Produção, beneficiamento e adequação à legislação do pólen apícola desidratado, produzido no Brasil

Adriane Alexandre Machado De-Melo, Alex da Silva de Freitas, Ortrud Monika Barth, Ligia Bicudo Almeida-Muradian

Resumo


O objetivo deste estudo foi obter dados a respeito da produção e verificar a adequação, com base na legislação brasileira, das práticas adotadas durante o beneficiamento do pólen apícola coletado em nove Estados brasileiros; e, ainda, identificar a percepção dos produtores quanto a vegetação forrageada pelas abelhas. A coleta dos dados foi realizada junto aos apicultores por meio de questionário e, em laboratório, foram identificados o teor de umidade e a origem botânica das 69 amostras. Observou-se que o número de colmeias produtivas, por estabelecimento, foi de 3 a 300. O coletor tipo frontal foi utilizado por todos os produtores que responderam a esta questão. O intervalo entre as etapas de coleta e de desidratação foi variável e apenas duas amostras foram liofilizadas, enquanto as demais foram desidratadas em estufa.
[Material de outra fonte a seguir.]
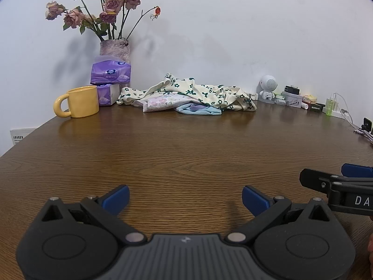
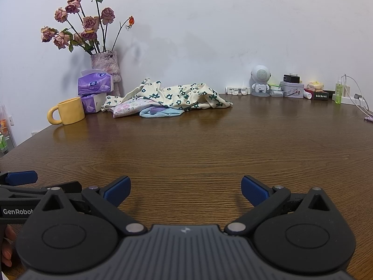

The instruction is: Fold clothes

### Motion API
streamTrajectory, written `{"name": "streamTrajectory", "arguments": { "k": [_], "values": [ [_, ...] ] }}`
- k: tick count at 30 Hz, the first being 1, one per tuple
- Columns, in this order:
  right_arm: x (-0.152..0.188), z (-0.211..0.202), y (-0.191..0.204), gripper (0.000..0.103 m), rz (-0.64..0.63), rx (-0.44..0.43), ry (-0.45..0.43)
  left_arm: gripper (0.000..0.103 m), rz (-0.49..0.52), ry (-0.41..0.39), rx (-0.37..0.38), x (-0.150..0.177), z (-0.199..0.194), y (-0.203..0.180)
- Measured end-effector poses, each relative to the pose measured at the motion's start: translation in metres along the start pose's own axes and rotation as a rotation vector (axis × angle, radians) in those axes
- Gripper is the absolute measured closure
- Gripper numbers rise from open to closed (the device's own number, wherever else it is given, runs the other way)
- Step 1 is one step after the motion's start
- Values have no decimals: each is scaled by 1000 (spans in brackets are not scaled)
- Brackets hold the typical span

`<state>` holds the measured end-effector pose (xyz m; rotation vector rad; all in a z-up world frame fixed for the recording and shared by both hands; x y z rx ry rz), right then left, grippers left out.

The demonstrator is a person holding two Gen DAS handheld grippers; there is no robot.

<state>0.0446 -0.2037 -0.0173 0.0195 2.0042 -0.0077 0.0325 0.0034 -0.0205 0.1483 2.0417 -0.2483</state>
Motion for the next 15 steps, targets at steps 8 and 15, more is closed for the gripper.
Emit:
{"name": "streamTrajectory", "arguments": {
  "k": [8,15],
  "values": [
    [0,0,0,0,1,0,-1,0,2,-2,1,0,0,0],
    [0,0,0,0,0,0,-1,0,3,-4,0,0,0,0]
  ]
}}
Point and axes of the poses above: each gripper's, at about its wrist camera, not at the fingertips, and z roughly the way its jaws point, y to its left, x to its underside, the point moved 4 cm from there along z, roughly the way its jaws point, and after that the axes turned 11 degrees about x, right-handed, at the moved point
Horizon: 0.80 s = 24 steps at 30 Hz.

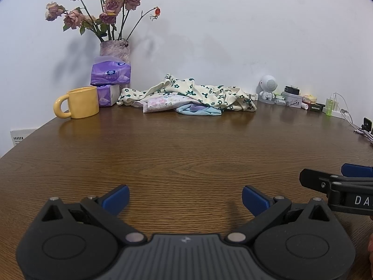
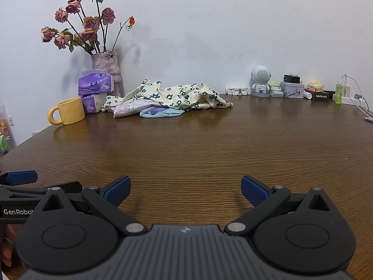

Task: Fold clothes
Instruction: 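Move both tools forward toward the cream flower-print shirt pile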

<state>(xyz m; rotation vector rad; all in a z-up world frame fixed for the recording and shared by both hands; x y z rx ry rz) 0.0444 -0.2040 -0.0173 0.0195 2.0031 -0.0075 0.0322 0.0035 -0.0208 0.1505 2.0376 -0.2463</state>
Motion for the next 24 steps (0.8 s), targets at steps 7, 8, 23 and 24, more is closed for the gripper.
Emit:
{"name": "streamTrajectory", "arguments": {
  "k": [7,8,23,24],
  "values": [
    [0,0,0,0,0,0,0,0,-2,-1,1,0,0,0],
    [0,0,0,0,0,0,0,0,-2,-1,2,0,0,0],
    [-4,16,1,0,-14,-71,100,0,-10,6,39,-8,1,1],
    [-5,18,1,0,-11,-85,106,0,-17,4,53,-10,0,2]
  ]
}}
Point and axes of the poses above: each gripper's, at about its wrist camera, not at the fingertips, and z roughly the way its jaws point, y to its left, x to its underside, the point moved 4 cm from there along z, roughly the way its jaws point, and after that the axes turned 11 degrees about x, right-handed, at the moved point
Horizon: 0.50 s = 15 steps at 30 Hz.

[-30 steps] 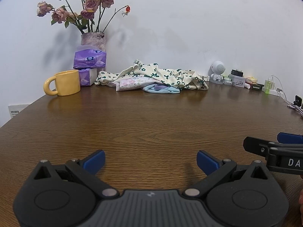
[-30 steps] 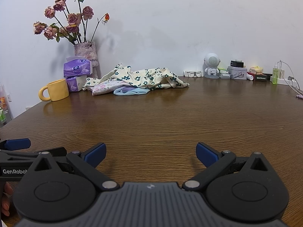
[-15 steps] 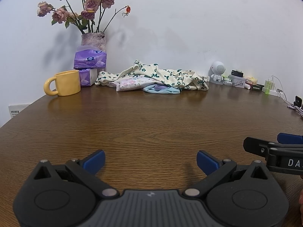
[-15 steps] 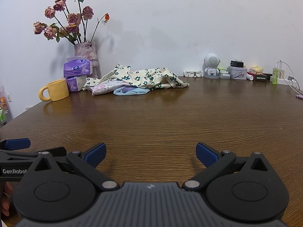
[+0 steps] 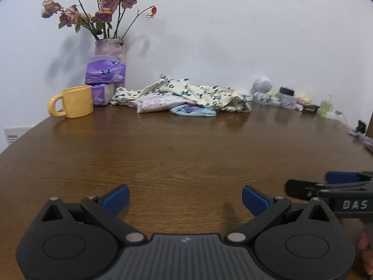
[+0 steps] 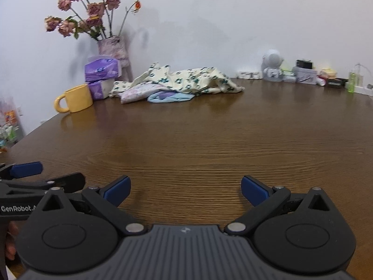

Parte das amostras foi desidratada sob temperatura acima do limite estabelecido na legislação e 91% dos produtos analisados tinham teor de umidade acima do limite de 4%. Nenhum aditivo foi utilizado em qualquer etapa do processo. A análise polínica indicou que, em alguns casos, os produtores foram capazes de perceber as plantas visitadas pelas abelhas apenas acompanhando o forrageamento. Concluiu-se que a produção de pólen apícola foi realizada por pequenos ou médios produtores, os quais adotam práticas variadas de produção e beneficiamento, respeitando o não uso de aditivos, porém, com falhas quanto a temperatura de desidratação e o teor de umidade no produto final. Além disso, quando os produtores acompanham efetivamente a coleta de pólen pelas abelhas, eles são capazes de perceber as fontes poliníferas.

Palavras-chave


Pólen apícola. Produção. Beneficiamento. Umidade. Origem botânica.